XIIe s. Unt pur les clers cestui si fil martirisié [ses fils ont martyrisé celui-là, Jésus], Th. le mart. 150.

XIIIe s. Plus de mil en plorerent, sergent et escuier, Por le baron que voient ensi martirier, Ch. d'Ant. VII, 97. S'on a paradis por si pou, Je tieng por bareté [trompé] saint Pou [Paul], Et si tieng por fol et por nice Saint Luc, saint Jaque de Galice, Qui s'en firent martirier, Rutebeuf, 190. Il l'alerent occire en la prison et martyriser, dont nous devons croire que il est es cielx ou nombre des martirs, Joinville, 271.

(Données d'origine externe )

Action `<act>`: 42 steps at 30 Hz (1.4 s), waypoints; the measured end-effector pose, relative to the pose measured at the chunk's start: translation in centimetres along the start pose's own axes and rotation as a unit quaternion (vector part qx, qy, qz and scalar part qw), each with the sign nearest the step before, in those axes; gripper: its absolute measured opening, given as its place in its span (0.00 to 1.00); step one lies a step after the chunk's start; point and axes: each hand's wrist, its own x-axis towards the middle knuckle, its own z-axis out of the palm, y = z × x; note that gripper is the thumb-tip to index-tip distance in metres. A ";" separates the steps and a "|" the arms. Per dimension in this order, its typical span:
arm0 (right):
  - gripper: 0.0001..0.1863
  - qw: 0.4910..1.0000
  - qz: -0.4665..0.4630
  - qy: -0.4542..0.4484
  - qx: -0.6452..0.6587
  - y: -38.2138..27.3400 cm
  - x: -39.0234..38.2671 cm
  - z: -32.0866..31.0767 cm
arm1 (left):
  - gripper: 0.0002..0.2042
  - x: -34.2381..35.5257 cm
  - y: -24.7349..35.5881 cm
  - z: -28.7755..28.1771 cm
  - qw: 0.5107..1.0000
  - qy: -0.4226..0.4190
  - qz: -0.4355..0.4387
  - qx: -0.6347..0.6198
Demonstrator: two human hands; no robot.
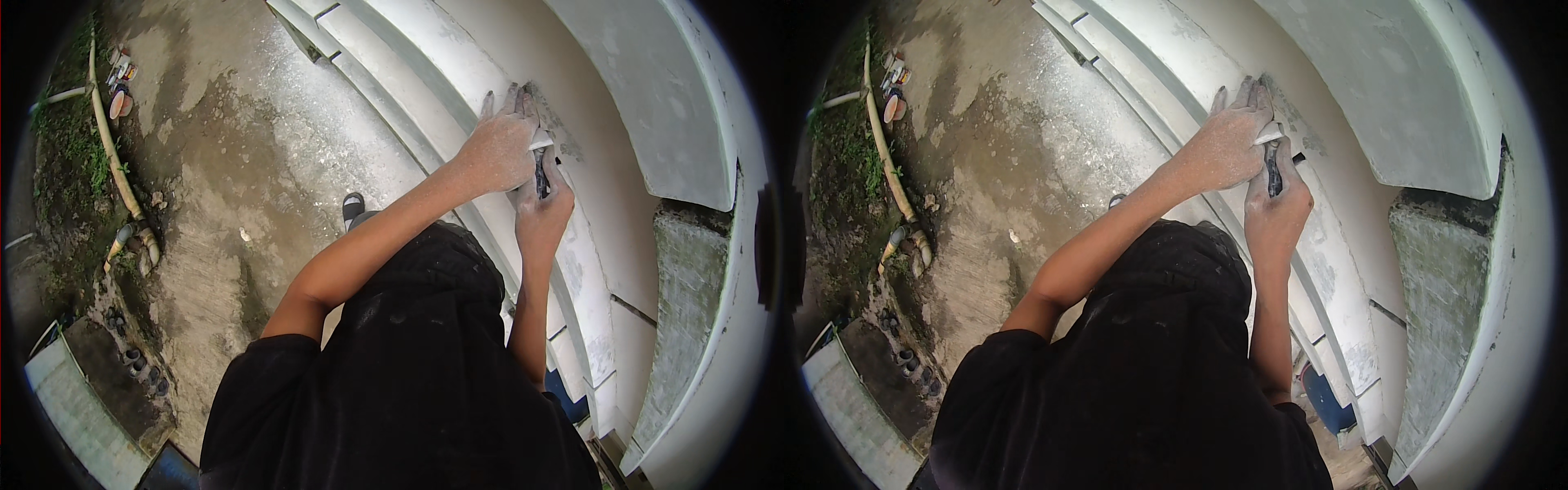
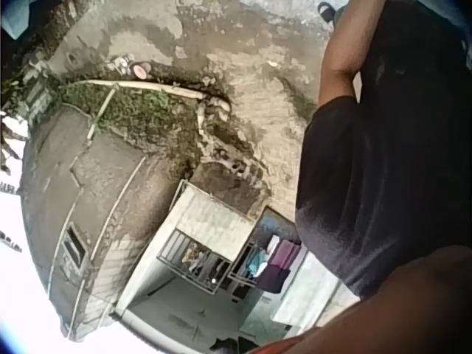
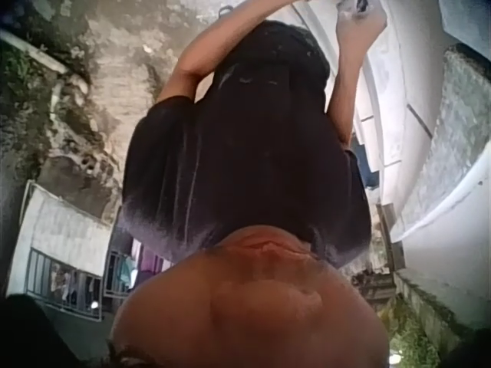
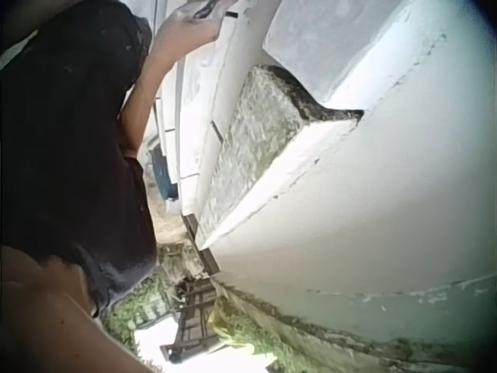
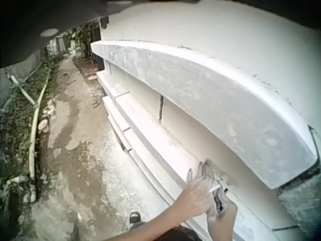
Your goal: Applying putty or plaster to a wall ledge using a spatula.
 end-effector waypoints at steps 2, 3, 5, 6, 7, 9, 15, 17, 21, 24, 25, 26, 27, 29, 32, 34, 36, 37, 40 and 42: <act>0.26 1.000 0.001 -0.010 0.012 0.0 -0.4 -0.1 | 0.33 -0.7 0.3 -0.6 1.000 -0.013 -0.019 0.003; 0.26 1.000 -0.002 -0.017 0.026 0.1 -0.8 -0.2 | 0.33 -1.0 0.5 -0.9 0.999 -0.039 -0.013 0.005; 0.26 0.999 -0.014 0.000 0.047 0.7 -0.6 0.0 | 0.33 0.2 -0.2 -1.0 0.998 -0.055 -0.002 0.015; 0.26 0.999 -0.024 0.008 0.032 0.9 0.1 0.4 | 0.33 0.6 -0.8 -0.2 0.999 -0.017 0.004 0.030; 0.25 0.999 -0.028 0.015 0.015 0.9 0.2 0.5 | 0.33 0.6 -1.0 0.4 0.999 0.015 0.009 0.042; 0.25 0.999 0.000 0.016 0.028 0.3 0.7 0.7 | 0.32 1.8 -1.2 -1.9 0.998 -0.059 -0.019 0.013; 0.24 0.999 0.004 0.022 0.033 0.5 0.6 0.5 | 0.33 0.2 -0.5 -0.1 1.000 0.000 0.012 -0.009; 0.24 0.998 0.031 -0.005 0.051 0.0 -0.6 0.0 | 0.32 -0.2 -0.6 -0.6 0.999 -0.040 -0.017 0.008; 0.25 0.996 -0.009 0.022 0.081 0.1 -0.5 0.5 | 0.31 0.1 -0.9 -0.7 0.999 0.022 0.037 -0.016; 0.24 0.999 0.010 0.008 0.035 0.0 -0.7 0.6 | 0.35 0.2 -0.6 -0.5 1.000 -0.019 0.002 0.020; 0.24 0.999 0.011 0.006 0.042 0.0 -0.5 0.5 | 0.35 0.0 -0.8 -0.4 1.000 -0.007 0.007 0.022; 0.24 0.999 0.011 0.004 0.050 0.0 -0.5 0.3 | 0.34 -0.2 -1.0 -0.3 1.000 0.005 0.012 0.024; 0.23 0.998 0.010 0.002 0.057 0.1 -0.5 0.1 | 0.34 -0.4 -1.0 -0.2 0.999 0.018 0.018 0.026; 0.23 0.998 0.007 -0.002 0.059 0.5 -0.4 -0.4 | 0.35 -0.2 -0.4 0.1 1.000 -0.020 0.004 0.007; 0.24 0.999 0.000 -0.006 0.050 0.5 0.3 -0.1 | 0.36 0.3 -0.3 -0.5 1.000 -0.007 -0.026 0.009; 0.24 0.997 0.017 -0.002 0.072 0.2 0.2 0.1 | 0.36 0.6 -0.7 -1.1 0.999 -0.030 -0.023 -0.002; 0.25 0.996 0.023 -0.005 0.083 0.6 0.0 0.3 | 0.36 -0.4 -0.1 -0.6 1.000 -0.023 -0.015 -0.009; 0.25 0.998 -0.010 0.008 0.064 0.8 0.4 0.5 | 0.35 -0.2 -0.1 -0.4 1.000 -0.017 -0.002 -0.016; 0.25 0.999 -0.016 0.008 0.050 -0.3 0.6 -0.3 | 0.35 0.8 -0.4 -1.3 1.000 -0.011 -0.021 0.014; 0.25 0.997 0.002 -0.026 0.075 -0.4 -0.1 -0.4 | 0.35 -1.1 0.4 -0.5 0.999 -0.032 -0.030 0.012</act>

XVIe s. Ardant amour la pousse, et la peur la retire ; L'un luy donne plaisir, et l'autre la martire, Desportes, Élégies, II, 5, Advanture premiere. D'une autre bande nous avons M. saint Clement, et M. saint Sponde ; l'un martirisé par le procureur general, l'autre par sa femme, D'Aubigné, Conf. II, 8.

ÉTYMOLOGIE

Martyr ; génev. martériser ; Neuchâtel, marturiser ; provenç. martiriar, marturiar ; cat. martirisar ; esp. martirizar ; ital. martirizzare.